## Exercise aim:
Return the lines below that contain "none".
Data listing Start Marker
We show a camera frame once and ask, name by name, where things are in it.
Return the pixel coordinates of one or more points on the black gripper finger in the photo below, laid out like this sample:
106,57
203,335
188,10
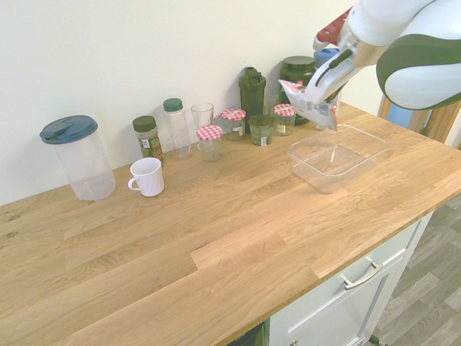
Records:
322,109

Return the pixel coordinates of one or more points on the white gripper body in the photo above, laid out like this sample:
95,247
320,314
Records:
329,81

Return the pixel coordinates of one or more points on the red white chip bag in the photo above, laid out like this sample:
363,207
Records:
293,94

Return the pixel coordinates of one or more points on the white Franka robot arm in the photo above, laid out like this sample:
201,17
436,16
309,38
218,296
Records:
414,43

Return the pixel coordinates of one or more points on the blue lidded container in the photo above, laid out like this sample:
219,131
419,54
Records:
323,56

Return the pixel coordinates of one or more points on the clear rectangular plastic container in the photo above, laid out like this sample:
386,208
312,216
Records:
335,162

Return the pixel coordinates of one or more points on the large dark green tub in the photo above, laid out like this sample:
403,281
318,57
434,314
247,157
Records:
297,70

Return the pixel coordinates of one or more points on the green-filled jar red checked lid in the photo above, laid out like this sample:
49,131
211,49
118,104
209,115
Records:
285,120

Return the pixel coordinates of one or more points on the red white package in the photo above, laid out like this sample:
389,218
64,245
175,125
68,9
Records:
328,33

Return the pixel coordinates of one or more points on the short green plastic jar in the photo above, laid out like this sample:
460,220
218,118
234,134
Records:
261,130

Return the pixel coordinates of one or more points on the dark green shaker bottle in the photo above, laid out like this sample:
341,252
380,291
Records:
252,95

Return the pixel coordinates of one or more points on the labelled jar red checked lid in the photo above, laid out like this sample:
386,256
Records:
235,126

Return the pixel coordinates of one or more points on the empty jar red checked lid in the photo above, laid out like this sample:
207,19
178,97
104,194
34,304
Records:
210,142

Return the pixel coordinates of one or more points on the clear drinking glass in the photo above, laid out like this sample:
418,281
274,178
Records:
202,115

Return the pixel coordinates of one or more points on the clear bottle with green lid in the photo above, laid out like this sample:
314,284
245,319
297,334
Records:
177,133

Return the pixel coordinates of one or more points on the spice jar dark green lid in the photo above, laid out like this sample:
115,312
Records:
148,142

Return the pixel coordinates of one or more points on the white ceramic mug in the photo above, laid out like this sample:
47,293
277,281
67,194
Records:
148,178

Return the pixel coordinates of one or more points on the white kitchen cabinet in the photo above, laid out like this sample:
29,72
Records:
345,306

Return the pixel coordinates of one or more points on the clear pitcher with blue lid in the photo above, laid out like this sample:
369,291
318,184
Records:
84,158

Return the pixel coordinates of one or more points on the wooden chair frame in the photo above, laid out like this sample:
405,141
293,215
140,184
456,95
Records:
437,120

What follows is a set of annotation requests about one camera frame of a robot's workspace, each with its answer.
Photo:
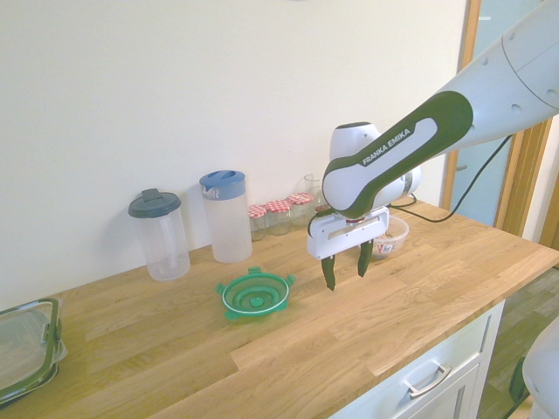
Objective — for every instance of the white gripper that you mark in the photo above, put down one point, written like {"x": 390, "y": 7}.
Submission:
{"x": 345, "y": 238}

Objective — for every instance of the green round container lid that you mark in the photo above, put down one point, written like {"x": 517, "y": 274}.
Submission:
{"x": 255, "y": 301}

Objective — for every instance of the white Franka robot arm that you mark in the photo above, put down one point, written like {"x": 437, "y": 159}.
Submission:
{"x": 393, "y": 148}

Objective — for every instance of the clear round food container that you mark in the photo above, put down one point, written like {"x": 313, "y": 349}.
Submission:
{"x": 396, "y": 238}

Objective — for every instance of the glass jar red checked lid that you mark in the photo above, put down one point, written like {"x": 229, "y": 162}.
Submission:
{"x": 278, "y": 216}
{"x": 300, "y": 207}
{"x": 257, "y": 218}

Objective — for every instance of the clear pitcher with grey lid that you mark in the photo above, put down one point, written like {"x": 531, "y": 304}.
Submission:
{"x": 163, "y": 244}

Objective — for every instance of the rectangular container with clip lid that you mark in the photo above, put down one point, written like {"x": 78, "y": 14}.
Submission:
{"x": 22, "y": 345}

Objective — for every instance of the clear drinking glass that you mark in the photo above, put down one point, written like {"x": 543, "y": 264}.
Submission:
{"x": 313, "y": 187}

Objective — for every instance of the white plastic cups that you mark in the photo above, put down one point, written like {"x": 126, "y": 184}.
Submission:
{"x": 229, "y": 222}

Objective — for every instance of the wooden framed glass door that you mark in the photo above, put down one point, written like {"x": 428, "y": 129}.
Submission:
{"x": 480, "y": 26}

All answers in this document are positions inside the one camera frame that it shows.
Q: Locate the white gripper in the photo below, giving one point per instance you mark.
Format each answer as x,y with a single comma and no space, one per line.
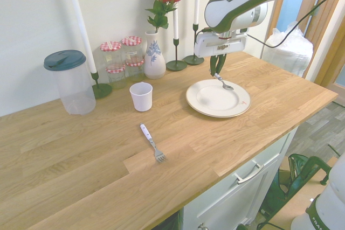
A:
215,45

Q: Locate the white plate with gold rim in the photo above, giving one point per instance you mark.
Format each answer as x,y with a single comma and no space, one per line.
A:
215,106

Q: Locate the dark green candle holder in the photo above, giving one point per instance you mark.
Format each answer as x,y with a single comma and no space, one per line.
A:
193,59
102,90
176,65

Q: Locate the white vase with blue flowers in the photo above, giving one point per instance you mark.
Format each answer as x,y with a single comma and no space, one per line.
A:
154,63

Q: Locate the clear plastic wrap bundle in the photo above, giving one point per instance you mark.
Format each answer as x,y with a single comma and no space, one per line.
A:
291,52

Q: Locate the glass jar red checkered lid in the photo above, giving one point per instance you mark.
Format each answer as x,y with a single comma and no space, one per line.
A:
111,52
116,77
132,48
135,72

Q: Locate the white plastic cup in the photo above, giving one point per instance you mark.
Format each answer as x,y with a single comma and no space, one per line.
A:
141,100

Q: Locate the green bag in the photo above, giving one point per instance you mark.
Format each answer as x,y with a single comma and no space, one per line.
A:
296,170

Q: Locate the white kitchen cabinet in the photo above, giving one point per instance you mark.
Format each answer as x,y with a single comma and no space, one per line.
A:
215,203

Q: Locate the clear container with teal lid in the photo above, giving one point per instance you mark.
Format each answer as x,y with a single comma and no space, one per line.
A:
72,90

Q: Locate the metal cabinet knob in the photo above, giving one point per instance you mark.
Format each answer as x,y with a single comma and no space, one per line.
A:
202,226

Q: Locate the wooden door frame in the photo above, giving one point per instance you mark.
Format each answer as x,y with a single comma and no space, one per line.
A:
328,38

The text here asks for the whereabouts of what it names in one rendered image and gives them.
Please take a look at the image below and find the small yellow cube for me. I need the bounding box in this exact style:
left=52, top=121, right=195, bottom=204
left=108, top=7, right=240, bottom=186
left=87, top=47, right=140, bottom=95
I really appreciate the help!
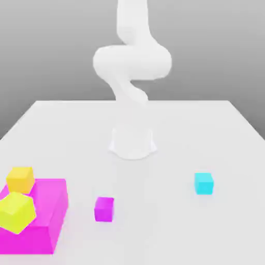
left=0, top=191, right=37, bottom=235

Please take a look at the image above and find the small orange cube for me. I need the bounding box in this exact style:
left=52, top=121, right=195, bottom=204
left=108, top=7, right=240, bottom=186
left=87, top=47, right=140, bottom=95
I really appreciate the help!
left=6, top=167, right=35, bottom=195

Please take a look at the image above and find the small purple cube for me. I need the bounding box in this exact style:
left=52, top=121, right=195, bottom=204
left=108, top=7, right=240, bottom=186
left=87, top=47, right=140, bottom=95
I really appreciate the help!
left=94, top=197, right=115, bottom=223

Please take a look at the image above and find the large magenta box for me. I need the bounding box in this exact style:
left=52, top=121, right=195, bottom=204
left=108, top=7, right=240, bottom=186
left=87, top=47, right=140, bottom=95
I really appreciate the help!
left=0, top=178, right=69, bottom=255

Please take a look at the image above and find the small cyan cube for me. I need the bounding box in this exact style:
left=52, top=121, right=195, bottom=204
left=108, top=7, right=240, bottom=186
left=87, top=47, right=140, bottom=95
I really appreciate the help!
left=194, top=172, right=214, bottom=196

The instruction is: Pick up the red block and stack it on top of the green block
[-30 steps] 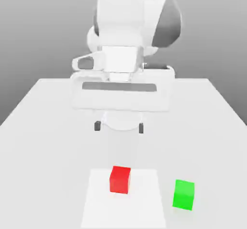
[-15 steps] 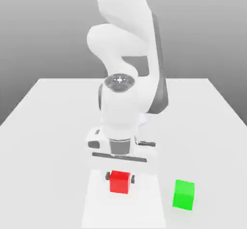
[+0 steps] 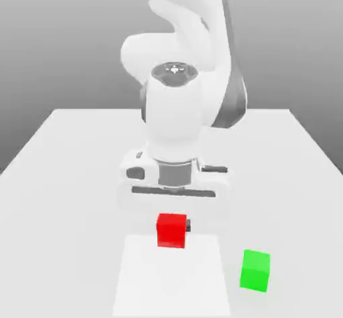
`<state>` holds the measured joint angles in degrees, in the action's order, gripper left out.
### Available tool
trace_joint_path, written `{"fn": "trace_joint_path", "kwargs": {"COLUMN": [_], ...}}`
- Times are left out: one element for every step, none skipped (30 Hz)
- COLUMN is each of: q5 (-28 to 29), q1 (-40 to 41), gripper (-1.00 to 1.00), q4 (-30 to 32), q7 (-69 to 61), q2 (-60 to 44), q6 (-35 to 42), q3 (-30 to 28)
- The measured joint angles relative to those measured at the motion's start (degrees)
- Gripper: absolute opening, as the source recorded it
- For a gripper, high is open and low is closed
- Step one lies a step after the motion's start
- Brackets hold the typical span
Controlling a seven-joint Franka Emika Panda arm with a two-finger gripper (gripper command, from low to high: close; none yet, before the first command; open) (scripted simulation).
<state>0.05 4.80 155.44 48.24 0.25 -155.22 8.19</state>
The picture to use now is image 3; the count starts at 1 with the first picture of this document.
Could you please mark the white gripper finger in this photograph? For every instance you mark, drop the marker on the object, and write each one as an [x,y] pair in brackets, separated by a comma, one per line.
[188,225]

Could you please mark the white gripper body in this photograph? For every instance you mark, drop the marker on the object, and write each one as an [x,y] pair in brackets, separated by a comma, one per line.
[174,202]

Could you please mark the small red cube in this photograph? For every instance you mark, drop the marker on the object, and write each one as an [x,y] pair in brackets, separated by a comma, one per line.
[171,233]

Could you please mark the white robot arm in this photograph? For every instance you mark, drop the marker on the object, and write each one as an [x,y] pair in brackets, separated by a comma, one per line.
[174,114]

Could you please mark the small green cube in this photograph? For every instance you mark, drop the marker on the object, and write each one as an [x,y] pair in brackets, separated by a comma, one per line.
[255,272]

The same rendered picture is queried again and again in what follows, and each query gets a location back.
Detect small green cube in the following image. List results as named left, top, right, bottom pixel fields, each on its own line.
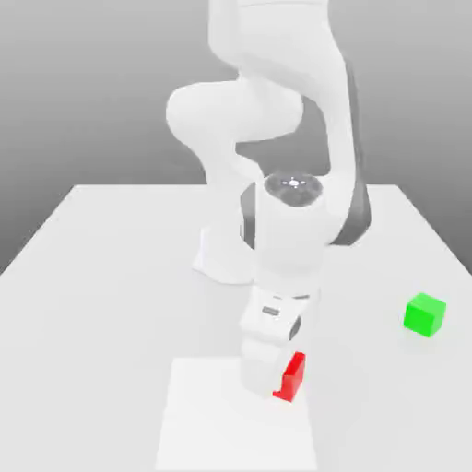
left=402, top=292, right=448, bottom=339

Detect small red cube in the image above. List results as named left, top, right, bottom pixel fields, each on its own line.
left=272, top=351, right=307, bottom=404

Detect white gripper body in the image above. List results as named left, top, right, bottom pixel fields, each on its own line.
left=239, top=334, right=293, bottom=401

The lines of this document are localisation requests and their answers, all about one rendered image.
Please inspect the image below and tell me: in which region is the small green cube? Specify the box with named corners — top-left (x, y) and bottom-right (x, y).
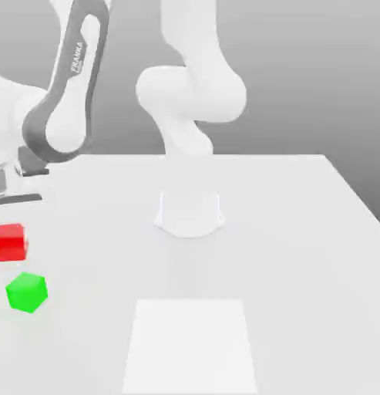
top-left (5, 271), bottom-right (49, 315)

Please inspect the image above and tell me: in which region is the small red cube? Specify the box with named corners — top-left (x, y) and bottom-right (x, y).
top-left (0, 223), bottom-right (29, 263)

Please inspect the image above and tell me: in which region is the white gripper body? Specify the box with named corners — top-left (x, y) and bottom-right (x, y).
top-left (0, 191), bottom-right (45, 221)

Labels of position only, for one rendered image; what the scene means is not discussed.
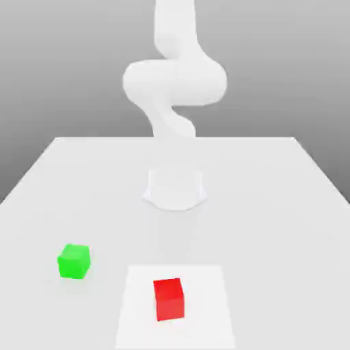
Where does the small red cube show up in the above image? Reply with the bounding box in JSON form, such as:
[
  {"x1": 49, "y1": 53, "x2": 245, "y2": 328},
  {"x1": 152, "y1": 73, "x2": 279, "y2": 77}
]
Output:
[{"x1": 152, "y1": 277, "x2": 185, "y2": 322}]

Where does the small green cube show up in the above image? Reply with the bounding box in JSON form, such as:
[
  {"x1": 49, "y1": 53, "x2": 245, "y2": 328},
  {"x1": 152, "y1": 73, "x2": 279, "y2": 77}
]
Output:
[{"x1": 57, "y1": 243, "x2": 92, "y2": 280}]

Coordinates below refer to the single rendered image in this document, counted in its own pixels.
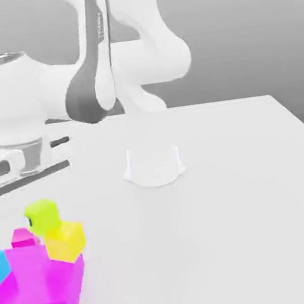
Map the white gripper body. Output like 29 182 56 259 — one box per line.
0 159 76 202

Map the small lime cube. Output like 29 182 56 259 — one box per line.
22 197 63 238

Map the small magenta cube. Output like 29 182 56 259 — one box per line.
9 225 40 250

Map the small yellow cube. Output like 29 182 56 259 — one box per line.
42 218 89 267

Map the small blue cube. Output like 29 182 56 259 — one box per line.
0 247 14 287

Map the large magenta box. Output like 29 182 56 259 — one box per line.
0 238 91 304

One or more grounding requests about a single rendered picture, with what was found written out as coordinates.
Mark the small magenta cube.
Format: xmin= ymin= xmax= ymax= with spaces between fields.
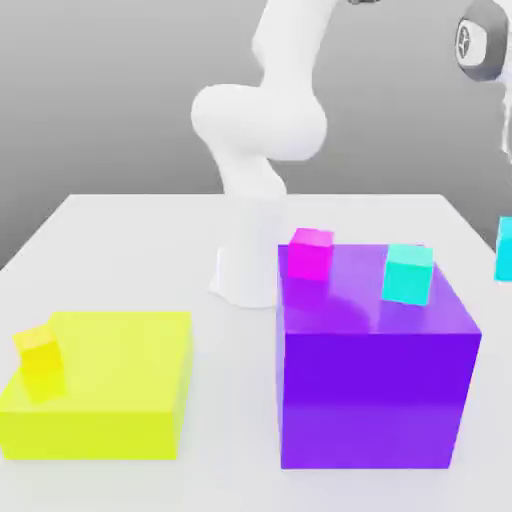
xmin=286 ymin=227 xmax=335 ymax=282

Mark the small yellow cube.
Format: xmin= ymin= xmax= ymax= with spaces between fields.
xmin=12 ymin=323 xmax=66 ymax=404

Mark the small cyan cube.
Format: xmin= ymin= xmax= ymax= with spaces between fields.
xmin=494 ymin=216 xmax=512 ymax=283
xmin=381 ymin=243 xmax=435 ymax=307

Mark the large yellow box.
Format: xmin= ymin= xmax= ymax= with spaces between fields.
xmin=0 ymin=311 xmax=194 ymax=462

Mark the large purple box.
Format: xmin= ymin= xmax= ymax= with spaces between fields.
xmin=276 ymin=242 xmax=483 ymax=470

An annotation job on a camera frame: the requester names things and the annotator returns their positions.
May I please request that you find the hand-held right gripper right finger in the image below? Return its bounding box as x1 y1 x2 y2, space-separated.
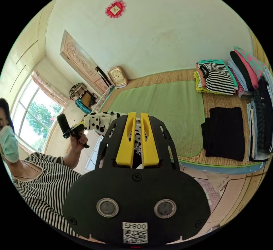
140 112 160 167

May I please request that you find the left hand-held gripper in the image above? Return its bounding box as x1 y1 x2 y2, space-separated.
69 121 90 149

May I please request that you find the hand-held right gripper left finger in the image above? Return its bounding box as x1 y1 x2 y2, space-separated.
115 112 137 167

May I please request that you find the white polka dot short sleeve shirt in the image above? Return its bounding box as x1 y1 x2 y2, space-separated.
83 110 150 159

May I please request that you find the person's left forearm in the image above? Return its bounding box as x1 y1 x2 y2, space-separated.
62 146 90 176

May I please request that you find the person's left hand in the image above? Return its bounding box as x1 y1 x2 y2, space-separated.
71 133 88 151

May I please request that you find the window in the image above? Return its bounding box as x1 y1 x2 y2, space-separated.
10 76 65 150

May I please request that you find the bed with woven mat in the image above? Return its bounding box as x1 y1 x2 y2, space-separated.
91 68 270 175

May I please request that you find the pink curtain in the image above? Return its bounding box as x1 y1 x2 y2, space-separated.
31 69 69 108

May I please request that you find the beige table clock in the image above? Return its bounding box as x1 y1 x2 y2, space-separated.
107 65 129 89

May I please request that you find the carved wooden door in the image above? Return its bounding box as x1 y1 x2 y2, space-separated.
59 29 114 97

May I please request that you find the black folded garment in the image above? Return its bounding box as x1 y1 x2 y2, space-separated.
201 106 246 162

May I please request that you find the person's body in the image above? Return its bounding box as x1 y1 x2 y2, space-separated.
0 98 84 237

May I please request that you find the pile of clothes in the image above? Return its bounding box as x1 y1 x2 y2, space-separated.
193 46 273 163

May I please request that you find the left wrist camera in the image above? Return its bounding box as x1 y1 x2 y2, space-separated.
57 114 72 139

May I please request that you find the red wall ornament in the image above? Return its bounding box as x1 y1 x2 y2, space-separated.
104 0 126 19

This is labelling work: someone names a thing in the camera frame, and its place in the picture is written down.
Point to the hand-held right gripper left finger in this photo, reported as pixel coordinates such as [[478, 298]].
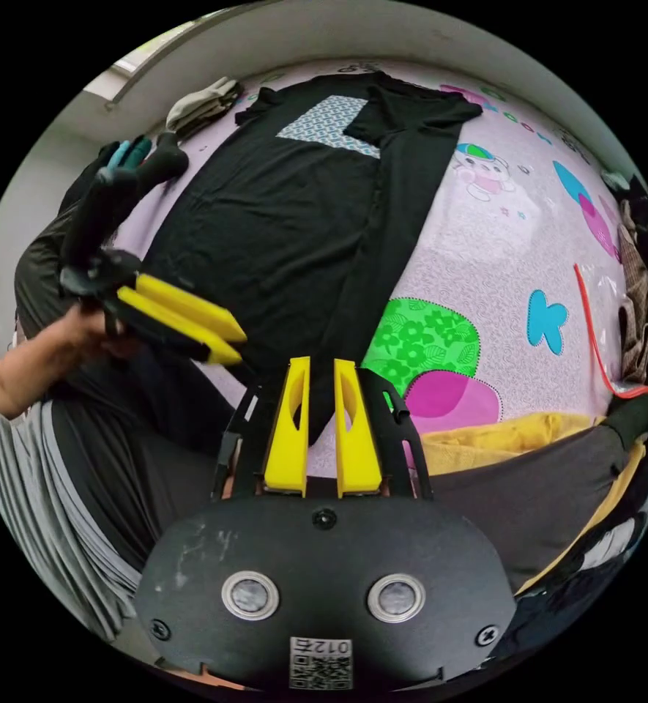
Data listing End Marker
## Result:
- Times are left out: one element for every step, none skipped (30 Hz)
Controlling a seven-joint Franka Emika Panda arm with a two-finger gripper (gripper command, from low to high: close; none yet, before the first command; open) (scripted simulation).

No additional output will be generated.